Il n'y a nul doute que M. Weller eût exécuté ses bienveillantes intentions, si un grand bruit, occasionné par le choc des tasses, n'avait pas heureusement annoncé que le thé était terminé. La faïence ayant été enlevée et la table à la serge verte apportée au centre de la chambre, les opérations de la soirée furent entamées par un petit homme chauve, en culotte de velours de coton, qui grimpa soudainement à l'échelle, au hasard imminent de briser ses jambes maigrelettes.
«Ladies et gentlemen, dit le petit homme chauve, je porte au fauteuil notre excellent frère, M. Anthony Humm.»
À cette proposition les dames agitèrent une élégante collection de mouchoirs, et l'impétueux petit homme porta littéralement au fauteuil M. Humm, en le prenant par les épaules et le poussant vers un ustensile d'acajou, qui avait autrefois représenté cette pièce d'ameublement. L'agitation des mouchoirs fut renouvelée, et M. Humm, qui avait un visage blafard et luisant, en état de transpiration perpétuelle, salua gracieusement l'assemblée, à la grande admiration des femelles, et prit gravement son siége. Le silence fut alors réclamé par le petit homme, puis M. Humm se leva, et dit qu'avec la permission des frères et des sœurs de la branche de Brick-Lane, alors présents, le secrétaire lirait le rapport du comité de la branche de Brick-Lane, proposition qui fut encore accueillie par un trépignement de mouchoirs.
Le secrétaire ayant éternué d'une manière très-expressive, et la toux qui saisit toujours une assemblée, quand il va se passer quelque chose d'intéressant, ayant eu son cours régulier, on entendit la lecture du document suivant:
Rapport du Comité de la Branche de Brick-Lane de la Grande Union Ebenezer de l'Association de Tempérance
«Votre comité a poursuivi ses agréables travaux, durant le mois passé, et a l'inexprimable plaisir de vous rapporter les cas suivants de nouveaux convertis à la tempérance.
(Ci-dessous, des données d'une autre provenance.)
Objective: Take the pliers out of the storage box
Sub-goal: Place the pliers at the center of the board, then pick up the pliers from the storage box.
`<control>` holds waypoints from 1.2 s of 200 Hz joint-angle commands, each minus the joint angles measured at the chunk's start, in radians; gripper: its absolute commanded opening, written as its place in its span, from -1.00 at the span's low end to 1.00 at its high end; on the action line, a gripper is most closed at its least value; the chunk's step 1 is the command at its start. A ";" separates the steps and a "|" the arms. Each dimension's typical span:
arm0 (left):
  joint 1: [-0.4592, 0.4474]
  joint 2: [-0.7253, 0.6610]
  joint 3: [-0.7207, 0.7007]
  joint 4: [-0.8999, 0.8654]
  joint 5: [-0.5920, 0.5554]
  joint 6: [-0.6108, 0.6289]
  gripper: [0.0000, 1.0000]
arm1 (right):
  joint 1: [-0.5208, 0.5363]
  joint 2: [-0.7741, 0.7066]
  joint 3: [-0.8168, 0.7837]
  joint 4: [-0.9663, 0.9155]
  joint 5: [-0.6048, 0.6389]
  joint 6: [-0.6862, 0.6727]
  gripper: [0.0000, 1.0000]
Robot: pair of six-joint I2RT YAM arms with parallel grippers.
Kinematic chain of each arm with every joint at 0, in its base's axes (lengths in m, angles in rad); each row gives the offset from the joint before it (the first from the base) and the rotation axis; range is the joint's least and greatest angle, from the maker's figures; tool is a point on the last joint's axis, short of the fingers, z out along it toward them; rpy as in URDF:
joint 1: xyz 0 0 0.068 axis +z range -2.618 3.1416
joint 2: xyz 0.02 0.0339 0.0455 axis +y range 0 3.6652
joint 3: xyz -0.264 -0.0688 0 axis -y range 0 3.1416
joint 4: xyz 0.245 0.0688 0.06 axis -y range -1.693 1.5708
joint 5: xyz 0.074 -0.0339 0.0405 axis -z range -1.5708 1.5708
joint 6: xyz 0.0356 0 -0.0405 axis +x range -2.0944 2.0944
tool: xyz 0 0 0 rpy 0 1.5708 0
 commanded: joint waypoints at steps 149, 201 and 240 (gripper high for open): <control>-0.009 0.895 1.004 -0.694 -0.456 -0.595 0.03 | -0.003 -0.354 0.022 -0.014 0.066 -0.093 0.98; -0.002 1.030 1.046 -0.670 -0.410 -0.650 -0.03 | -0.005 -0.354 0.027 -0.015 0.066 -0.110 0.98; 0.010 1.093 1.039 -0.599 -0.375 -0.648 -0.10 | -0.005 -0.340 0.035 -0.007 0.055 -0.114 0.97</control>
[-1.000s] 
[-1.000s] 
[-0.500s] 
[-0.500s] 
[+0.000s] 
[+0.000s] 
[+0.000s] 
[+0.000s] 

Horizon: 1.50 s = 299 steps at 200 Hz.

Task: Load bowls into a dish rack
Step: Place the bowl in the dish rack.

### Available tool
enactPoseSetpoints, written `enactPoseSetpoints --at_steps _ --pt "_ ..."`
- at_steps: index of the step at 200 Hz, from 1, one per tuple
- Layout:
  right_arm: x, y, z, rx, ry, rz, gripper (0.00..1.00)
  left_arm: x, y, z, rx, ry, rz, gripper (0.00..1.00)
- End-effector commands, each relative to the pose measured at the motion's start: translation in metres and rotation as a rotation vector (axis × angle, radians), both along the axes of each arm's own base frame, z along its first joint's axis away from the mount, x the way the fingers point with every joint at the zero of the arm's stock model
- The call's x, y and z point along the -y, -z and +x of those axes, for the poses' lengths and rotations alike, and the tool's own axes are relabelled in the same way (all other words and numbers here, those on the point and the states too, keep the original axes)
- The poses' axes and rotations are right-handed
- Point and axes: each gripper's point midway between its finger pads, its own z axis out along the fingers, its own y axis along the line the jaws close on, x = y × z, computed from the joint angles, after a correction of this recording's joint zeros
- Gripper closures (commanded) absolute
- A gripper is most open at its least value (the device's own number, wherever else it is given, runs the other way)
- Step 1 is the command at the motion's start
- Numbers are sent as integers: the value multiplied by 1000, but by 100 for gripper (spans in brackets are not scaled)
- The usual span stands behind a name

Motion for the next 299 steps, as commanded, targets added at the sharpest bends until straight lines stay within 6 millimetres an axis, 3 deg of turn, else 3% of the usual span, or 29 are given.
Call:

«M. Walker, tailleur, sa femme et ses deux enfants. Quand il était plus à son aise, il confesse qu'il avait l'habitude de boire de l'ale et de la bière. Il dit qu'il n'est pas certain s'il n'a pas siroté pendant vingt ans, deux fois par semaines, du nez de chien, que votre comité trouve, sur enquête, être composé de porter chaud, de cassonade, de genièvre et de muscade. (Ici une femme âgée pousse un gémissement en s'écriant: c'est vrai!) Il est maintenant sans ouvrage et sans argent; il pense que ce doit être la faute du porter (applaudissements) ou la perte de l'usage de sa main droite; il ne peut pas dire lequel des deux, mais il regarde comme très-probable que s'il n'avait bu que de l'eau toute sa vie, son camarade ne l'aurait pas piqué avec une aiguille rouillée, ce qui a occasionné son accident (immenses applaudissements). Il n'a plus rien à boire que de l'eau claire, et ne se sent jamais altéré (grands applaudissements).
«Betzy Martin, veuve, n'a qu'un enfant et qu'un œil, va en journée comme femme de ménage et blanchisseuse: n'a jamais et qu'un œil, mais sait que sa mère buvait solidement, ne serait pas étonnée si cela en était la cause (terribles applaudissements). Ne regarde pas comme impossible qu'elle eût deux yeux maintenant, si elle s'était toujours abstenue de spiritueux (applaudissements formidables). Était habituée à recevoir par jour 1 shilling et 6 pence, une pinte de porter et un verre d'eau-de-vie, mais depuis qu'elle est devenue membre de la branche de Brick-Lane elle demande toujours à la place 3 shillings et 6 pence (l'annonce de ce fait intéressant est reçue avec le plus étourdissant enthousiasme).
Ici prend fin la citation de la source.